Hells Bells, what’s THAT if it isn’t Stolen Children2?
But Racism lurks everywhere. Here in Thailand there is a regular flow of redneck foreigners’ letters to the two English-language newspapers. These xenophobic writers often express annoyance with issues like “not being able to understand why road-signs are all in Thai”, or “why shop assistants can’t talk to you in English”. The reason, of course, is that Thailand (believe it or not) is full of Thai people, and they mostly speak (wait for it) the Thai language. Have Australians learned any words from at least one Aboriginal language? Be honest - can you even name one of the Aboriginal languages?
Finally, the highly-selective positive spin-and-gloss being given to the NT Intervention is only too obvious. Smiling female soldiers sitting on green grass, playing with small black kids. Could it be a set-up by the spin-makers, do you think? And does anyone know how to pronounce the word S-E-X-I-S-T? The authors of the report which prompted the invasion are disappointed that none of their recommendations has been followed. In effect, their report (which had required communities' permission before any intervention, has been [ab]used as a Trojan Horse.

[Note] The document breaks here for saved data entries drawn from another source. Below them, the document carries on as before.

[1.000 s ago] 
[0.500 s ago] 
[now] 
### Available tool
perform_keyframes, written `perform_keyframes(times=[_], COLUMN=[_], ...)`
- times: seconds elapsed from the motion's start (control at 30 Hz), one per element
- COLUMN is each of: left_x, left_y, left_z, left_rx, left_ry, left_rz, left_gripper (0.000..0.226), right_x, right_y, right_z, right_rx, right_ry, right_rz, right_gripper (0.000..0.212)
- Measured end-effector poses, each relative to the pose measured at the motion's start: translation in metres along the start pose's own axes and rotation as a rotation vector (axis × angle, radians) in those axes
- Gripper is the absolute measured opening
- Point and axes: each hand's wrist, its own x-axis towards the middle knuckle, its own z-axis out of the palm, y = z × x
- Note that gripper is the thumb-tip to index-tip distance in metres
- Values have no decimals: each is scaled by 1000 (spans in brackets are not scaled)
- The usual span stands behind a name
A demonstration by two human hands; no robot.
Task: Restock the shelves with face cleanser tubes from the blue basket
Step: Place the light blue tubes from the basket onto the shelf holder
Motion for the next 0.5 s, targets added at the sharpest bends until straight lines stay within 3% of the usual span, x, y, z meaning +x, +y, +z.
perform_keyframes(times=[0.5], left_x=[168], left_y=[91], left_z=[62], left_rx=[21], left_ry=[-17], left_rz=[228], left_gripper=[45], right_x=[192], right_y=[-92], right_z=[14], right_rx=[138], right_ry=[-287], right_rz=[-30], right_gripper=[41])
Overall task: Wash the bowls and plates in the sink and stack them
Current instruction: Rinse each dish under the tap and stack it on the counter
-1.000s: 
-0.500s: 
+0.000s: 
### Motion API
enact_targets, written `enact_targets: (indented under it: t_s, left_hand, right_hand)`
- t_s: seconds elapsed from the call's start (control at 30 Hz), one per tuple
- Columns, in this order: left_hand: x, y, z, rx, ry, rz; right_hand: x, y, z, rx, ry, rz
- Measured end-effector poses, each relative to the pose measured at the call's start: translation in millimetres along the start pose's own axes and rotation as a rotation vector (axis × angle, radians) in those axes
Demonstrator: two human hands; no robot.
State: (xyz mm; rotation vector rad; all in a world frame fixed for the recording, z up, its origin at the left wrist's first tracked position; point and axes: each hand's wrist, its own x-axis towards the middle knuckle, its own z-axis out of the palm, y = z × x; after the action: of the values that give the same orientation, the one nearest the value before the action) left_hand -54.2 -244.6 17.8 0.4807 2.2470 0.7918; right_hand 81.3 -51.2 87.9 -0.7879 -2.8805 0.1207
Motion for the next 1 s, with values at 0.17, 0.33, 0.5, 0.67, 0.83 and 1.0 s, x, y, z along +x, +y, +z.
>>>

There’s going to be a tidal wave of lost Coalition seats. But Kevin Rudd needs to differentiate his stance more if the Black vote is to be anything more than a backlash against Howard.
Besides finding a different humpy to occupy in 2008, Howard Ducklips might have to line up at his local Centrelink - but somehow I have my doubts.
[Leunig's caption reads: "...and another loser has-been fades into obscurity..."]
...... ...honest, people still ask us why we prefer to live in Thailand. At least Thailand had an honest and open coup.